"Habis ini ke mana kita?" tanya Mas Isjet seusai acara nangkring di Swiss-Belhotel Kuta, Senin malam (3/10) kemarin. Sepersekian detik saya dan Mas WinWanNur terdiam. Berpikir secepat kilat dan mengingat-ingat tempat yang sekiranya cocok. "Gimana kalau Mie Aceh?" celetuk Mas Win cepat.
Selain saya dan Mas WinWanNur, ada teman-teman KuDeTa (Kompasianer Pulau Dewata) lain yang turut hadir. Ada Mas Agung Soni, Mas Casmudi dan seterusnya. Mbak Ferdias Bookelmann dan Ivo, putranya, ijin pulang awal karena posisi rumah yang jauh. Takut kemalaman. Apalagi keduanya naik motor, tentu amat membahayakan dan beresiko.
Rombongan KuDeTa bergerak. Bergeser menuju lokasi yang dimaksud secara beriringan. Sementara Mas Isjet dan Mas Rizky menyusul sekitar 15 menit kemudian naik mobil.
Tempat makan yang kami kunjungi bernama Mie Aceh Pondok Bangladesh. Letaknya di jalan Raya Tuban. Dekat Polsek Kuta. Di Bali, kedai ini merupakan cabang ke-3. Cabang lain ada di daerah Sesetan (Denpasar) dan Jimbaran. Adapun pusatnya di Jakarta. Ketika saya tanya pegawai, kenapa ada kata "Bangladesh"-nya, mereka tak dapat menjelaskan. "Saya enggak tau, Mas, itu udah dari bos-nya", ujar salah seorang pegawai.
[caption caption="Kedai Mie Aceh Pondok Bangladesh Tampak Depan / dap"]
Ukuran kedai tergolong cukupan. Tidak terlalu besar, tidak terlalu kecil. Berkapasitas sekitar 25'an orang. Ruangannya dilengkapi pendingin udara.
Sepertinya Mas WinWanNur sering datang ke sini. Hal itu terlihat dari keakraban yang terjalin antara Mas Win dan para pegawai. Mereka berbicara menggunakan bahasa daerah yang tak saya mengerti artinya. Maklum, Mas Win berasal dari Gayo. Wajar bila fasih berbahasa Aceh.
Kedai yang sedang mencoba buka 24 jam ini menawarkan olahan mie dan nasi goreng khas Serambi Mekkah. Ada mie Aceh biasa, tambah daging, udang, cumi, nasi goreng spesial dan komplit. Begitu pula dengan nasi gorengnya. Ada nasi goreng Aceh biasa, tambah daging, cumi, udang, spesial dan komplit. Sementara minuman lebih cenderung ke jus.

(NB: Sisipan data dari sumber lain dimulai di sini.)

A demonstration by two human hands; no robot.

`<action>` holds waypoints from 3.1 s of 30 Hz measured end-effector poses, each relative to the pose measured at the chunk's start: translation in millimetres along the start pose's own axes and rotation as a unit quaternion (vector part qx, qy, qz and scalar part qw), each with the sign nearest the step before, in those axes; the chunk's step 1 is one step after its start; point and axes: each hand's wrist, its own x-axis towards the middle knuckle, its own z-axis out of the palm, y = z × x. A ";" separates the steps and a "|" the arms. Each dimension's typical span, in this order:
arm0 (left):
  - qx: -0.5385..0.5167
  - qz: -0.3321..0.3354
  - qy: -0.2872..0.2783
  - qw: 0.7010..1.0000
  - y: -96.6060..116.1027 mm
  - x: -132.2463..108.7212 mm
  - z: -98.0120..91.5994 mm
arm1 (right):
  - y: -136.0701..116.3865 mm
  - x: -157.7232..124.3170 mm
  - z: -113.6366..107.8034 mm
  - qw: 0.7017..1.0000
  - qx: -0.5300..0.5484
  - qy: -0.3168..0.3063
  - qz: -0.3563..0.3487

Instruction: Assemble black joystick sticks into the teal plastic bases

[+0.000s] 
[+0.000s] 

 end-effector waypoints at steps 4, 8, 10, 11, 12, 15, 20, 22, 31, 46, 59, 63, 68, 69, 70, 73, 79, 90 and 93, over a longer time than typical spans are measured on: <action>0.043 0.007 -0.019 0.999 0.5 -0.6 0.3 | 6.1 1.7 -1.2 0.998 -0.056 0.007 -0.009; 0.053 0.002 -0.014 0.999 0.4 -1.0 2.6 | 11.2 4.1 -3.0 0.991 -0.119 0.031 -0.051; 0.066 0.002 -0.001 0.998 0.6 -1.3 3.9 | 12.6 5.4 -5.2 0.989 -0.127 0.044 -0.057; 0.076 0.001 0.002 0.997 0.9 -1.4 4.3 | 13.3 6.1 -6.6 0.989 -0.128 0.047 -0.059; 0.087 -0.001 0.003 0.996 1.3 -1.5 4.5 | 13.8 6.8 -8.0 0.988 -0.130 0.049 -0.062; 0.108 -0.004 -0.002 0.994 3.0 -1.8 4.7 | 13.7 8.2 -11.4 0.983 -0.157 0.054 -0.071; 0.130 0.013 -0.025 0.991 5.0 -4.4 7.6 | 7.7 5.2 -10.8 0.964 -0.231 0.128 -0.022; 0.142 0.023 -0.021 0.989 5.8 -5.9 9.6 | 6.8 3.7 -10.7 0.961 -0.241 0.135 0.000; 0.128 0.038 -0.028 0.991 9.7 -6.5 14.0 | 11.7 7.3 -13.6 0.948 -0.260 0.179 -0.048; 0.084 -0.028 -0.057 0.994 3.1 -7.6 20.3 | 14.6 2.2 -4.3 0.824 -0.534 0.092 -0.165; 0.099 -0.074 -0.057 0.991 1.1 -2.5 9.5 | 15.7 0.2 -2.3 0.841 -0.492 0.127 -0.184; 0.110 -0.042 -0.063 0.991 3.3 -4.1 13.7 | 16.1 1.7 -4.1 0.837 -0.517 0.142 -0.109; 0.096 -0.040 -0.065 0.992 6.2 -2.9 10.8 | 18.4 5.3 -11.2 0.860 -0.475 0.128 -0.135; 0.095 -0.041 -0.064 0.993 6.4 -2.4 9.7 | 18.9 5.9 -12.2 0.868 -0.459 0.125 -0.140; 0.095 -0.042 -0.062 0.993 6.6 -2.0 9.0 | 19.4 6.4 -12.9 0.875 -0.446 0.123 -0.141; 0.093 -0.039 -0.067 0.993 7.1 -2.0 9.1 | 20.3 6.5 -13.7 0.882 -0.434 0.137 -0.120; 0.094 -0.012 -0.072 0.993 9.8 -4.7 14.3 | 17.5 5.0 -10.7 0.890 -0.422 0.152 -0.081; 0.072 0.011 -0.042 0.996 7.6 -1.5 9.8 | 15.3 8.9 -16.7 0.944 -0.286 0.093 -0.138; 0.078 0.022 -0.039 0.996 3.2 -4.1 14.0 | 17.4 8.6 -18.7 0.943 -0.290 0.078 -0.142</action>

Mas Win merekomendasikan saya Mie Aceh Daging dan Jus Mentimun. Baiklah, saya pilih kombinasi menu itu. Sementara sang juru masak bekerja dan menanti hidangan tersaji di atas meja masing-masing, kami memulai obrolan.
Diskusi awal dibuka dengan saling bertanya kabar. Baik di pusat maupun daerah. Makin lama pembahasan kian berbobot. Serius namun tetap santai. Pada kesempatan itu kami membicarakan langkah-langkah apa yang bakal KuDeTa lakukan ke depannya. Tentu disertai dengan solusi jitu step by step.
Puncaknya adalah pemilihan admin komunitas. Setelah mempertimbangkan masak-masak, disepakati hasilnya. KuDeTa periode berikutnya akan dikepalai oleh Mbak Ferdias Bookelmann dan Mas Agung Soni.
Kaya Rempah
Beberapa menit berlalu pesanan saya tiba. Tapi begitu terhidang saya langsung mengangkat sebelah alis. "Wah ini ... Gawat ini," ujar saya bicara sendiri. Memandang ke arah emping melinjo berwarna kuning pucat dan terang.
Hidangan khas Aceh kaya akan bumbu dan rempah. Beraroma harum menggugah selera. Bentuk mienya agak gepeng. Kuahnya kental dengan tingkat kepedasan yang bisa diatur sesuai selera. Tekstur dagingnya pas, empuk tidak alot. Ada juga tambahan irisan tomat matang, kecambah dan kubis.
Waktu berjalan begitu cepat. Tak terasa sudah tengah malam. Kantuk mulai datang menyerang. Andai besok hari libur, ah ... betapa nikmatnya.